[Instructions to follow]: An acceptable answer repeats exactly the line containing "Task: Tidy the" and all lines that follow it in the listing below, and it includes no pictures.

(Records supplied)

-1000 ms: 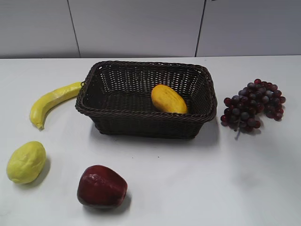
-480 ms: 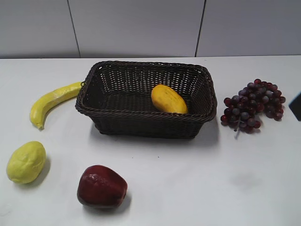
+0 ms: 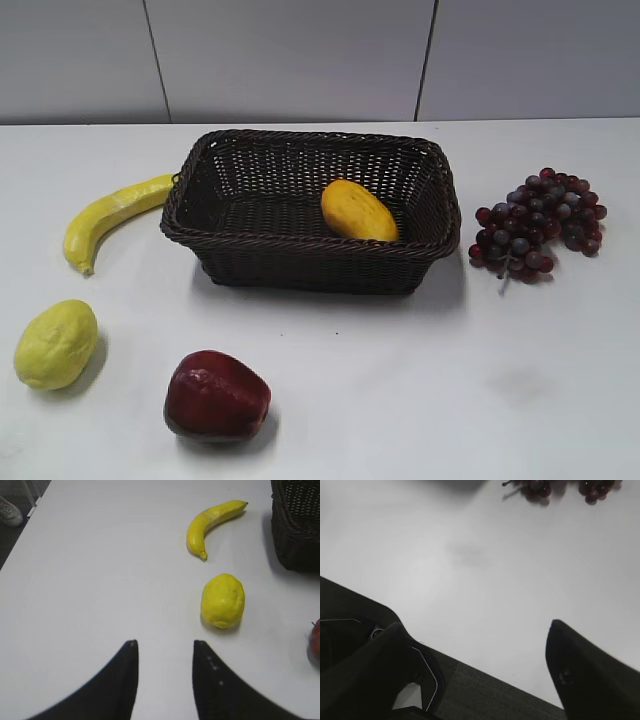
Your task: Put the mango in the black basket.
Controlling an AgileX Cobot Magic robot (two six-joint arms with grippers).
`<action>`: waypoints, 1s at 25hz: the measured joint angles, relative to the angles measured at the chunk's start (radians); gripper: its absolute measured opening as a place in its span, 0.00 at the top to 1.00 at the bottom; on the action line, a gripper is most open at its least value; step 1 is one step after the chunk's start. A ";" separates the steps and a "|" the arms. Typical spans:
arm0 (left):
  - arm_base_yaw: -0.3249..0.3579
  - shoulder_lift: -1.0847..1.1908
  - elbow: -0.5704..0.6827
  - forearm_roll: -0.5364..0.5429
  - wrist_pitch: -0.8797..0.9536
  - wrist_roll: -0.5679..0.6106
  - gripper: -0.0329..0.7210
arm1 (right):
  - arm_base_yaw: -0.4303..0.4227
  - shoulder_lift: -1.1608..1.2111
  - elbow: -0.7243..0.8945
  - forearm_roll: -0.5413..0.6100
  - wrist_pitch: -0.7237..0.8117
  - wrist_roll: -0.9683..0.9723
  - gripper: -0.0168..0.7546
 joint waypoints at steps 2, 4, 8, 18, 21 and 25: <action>0.000 0.000 0.000 0.000 0.000 0.000 0.60 | 0.000 -0.060 0.054 -0.004 -0.029 0.003 0.11; 0.000 0.000 0.000 0.000 0.000 0.000 0.60 | 0.000 -0.106 0.098 -0.004 -0.053 0.006 0.12; 0.000 0.000 0.000 0.000 0.000 0.000 0.60 | 0.000 -0.124 0.128 -0.012 -0.051 0.011 0.13; 0.000 0.000 0.000 0.000 0.000 0.000 0.60 | 0.000 -0.124 0.134 -0.015 -0.050 0.015 0.29; 0.000 0.000 0.000 0.000 0.000 0.000 0.60 | 0.000 -0.124 0.134 -0.015 -0.050 0.015 0.30; 0.000 0.000 0.000 0.000 0.000 0.000 0.60 | -0.006 -0.154 0.134 -0.015 -0.050 0.015 0.30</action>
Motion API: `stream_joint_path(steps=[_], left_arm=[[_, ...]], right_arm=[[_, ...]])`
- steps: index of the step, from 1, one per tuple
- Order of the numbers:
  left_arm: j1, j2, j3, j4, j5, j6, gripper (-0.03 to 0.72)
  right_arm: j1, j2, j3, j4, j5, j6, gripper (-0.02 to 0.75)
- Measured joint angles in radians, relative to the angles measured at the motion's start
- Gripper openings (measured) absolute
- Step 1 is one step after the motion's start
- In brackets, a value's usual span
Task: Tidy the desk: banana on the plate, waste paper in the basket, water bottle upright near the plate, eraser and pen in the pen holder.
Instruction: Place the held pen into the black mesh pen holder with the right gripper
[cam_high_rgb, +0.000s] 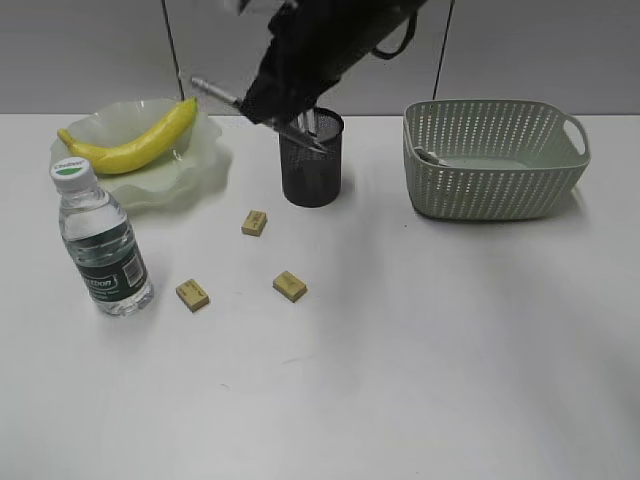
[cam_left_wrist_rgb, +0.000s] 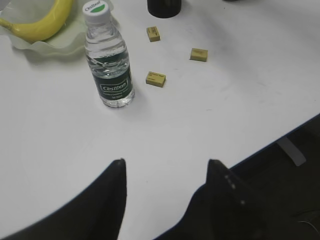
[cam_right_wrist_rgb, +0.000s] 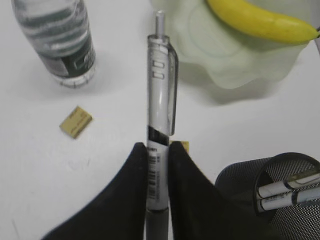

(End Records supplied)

[Result for this exercise]:
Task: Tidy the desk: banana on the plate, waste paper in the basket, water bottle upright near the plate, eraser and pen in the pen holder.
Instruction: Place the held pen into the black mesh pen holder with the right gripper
[cam_high_rgb, +0.000s] 
[cam_left_wrist_rgb, +0.000s] 
[cam_right_wrist_rgb, +0.000s] 

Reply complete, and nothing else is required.